The latter is a relapse into realignment fantasies. There is also a risk that ambitious career-oriented Democrats — seeing the audience Sanders has won — will try to position themselves rhetorically as “Sanders Democrats” without making any real commitment to Sanders’ social-democratic program.
The only way to guard against these dangers is to organize against them. Most importantly, socialists must work to build up independent institutions with their own networks of activists, programs, and technical capacity. These institutions must be used to hold left politicians accountable to the base that elected them.
Depending on the context, projects like the (New York) Working Families Party — which seems to be moving in a leftward direction following the exit of several more conservative unions — and Chicago’s United Working Families could serve this important role.
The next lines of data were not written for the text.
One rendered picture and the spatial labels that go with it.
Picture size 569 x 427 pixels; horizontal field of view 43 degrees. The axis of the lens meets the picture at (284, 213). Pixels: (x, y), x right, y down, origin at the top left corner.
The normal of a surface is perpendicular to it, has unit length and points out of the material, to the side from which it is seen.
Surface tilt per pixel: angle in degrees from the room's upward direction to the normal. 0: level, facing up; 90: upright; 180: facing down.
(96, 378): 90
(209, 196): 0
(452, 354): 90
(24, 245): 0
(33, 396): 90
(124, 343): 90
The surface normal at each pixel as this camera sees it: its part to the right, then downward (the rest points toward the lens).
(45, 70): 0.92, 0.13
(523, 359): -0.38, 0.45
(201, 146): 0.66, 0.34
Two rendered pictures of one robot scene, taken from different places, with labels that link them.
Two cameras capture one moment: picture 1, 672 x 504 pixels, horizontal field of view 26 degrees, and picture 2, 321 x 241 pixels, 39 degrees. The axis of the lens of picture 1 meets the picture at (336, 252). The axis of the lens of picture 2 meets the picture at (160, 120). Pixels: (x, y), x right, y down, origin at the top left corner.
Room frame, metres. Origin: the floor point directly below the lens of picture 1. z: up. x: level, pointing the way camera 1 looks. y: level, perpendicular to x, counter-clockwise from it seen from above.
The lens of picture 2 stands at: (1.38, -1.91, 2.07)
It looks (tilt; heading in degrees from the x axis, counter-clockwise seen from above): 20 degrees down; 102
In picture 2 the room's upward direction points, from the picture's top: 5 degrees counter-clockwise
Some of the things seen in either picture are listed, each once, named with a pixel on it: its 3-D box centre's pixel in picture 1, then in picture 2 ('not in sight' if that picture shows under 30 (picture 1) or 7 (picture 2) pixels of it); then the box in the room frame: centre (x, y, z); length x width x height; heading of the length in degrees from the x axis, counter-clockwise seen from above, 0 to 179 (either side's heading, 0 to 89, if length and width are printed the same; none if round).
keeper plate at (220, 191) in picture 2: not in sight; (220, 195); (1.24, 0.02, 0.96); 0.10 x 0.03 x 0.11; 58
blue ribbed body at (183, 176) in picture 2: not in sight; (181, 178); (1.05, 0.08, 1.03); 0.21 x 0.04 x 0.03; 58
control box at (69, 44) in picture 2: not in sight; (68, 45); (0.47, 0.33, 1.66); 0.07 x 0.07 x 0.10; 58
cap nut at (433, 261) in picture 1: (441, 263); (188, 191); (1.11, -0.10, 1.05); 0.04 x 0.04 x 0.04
An independent left party rooted in social movements and the working class is desperately needed. The emergence of the Sanders campaign and the unique opportunities it has presented have forced many of us to rethink our absolute opposition to engaging in Democratic Party primaries as one possible way to achieve this goal.
At the same time, the failed experiment with realigning the Democratic Party in the 1970s and 1980s cannot be ignored.
The precondition for moving forward after Sanders’ campaign is for socialists to debate and develop a common strategic outlook for electoral work. But even if we can establish such an agreement among a broad layer of activists, the voluntarism of socialist organizers alone will not make a party of the left a reality.
Two further, formidable conditions must be met. First, support must be secured from a significant portion of the labor movement. Unions are the only forces in the United States with sufficient resources, experience, and activists to support a left party — although a great deal of work needs to be done first to transform the labor movement into a democratic and rank-and-file movement.
Second, there will likely need to be a significant social crisis that creates the opportunity for a third party to displace one of the two existing dominant parties.
The Republican Party, the only successful third party in American history, emerged out of such a crisis. It’s hard to see how, absent a crisis that allows a new party to displace one of the dominant parties, there is any hope of overcoming the barriers of the unique U.S. two-party system.
Those committed to the project of building a real independent party of the left must orient our work around meeting these conditions, towards winning the former and preparing for the latter. A more flexible approach towards electoral campaigns today can help us carry out this work. Only on these grounds can real unity be forged between a greater number of activists on the socialist left and the newly-radicalized Sanders supporters.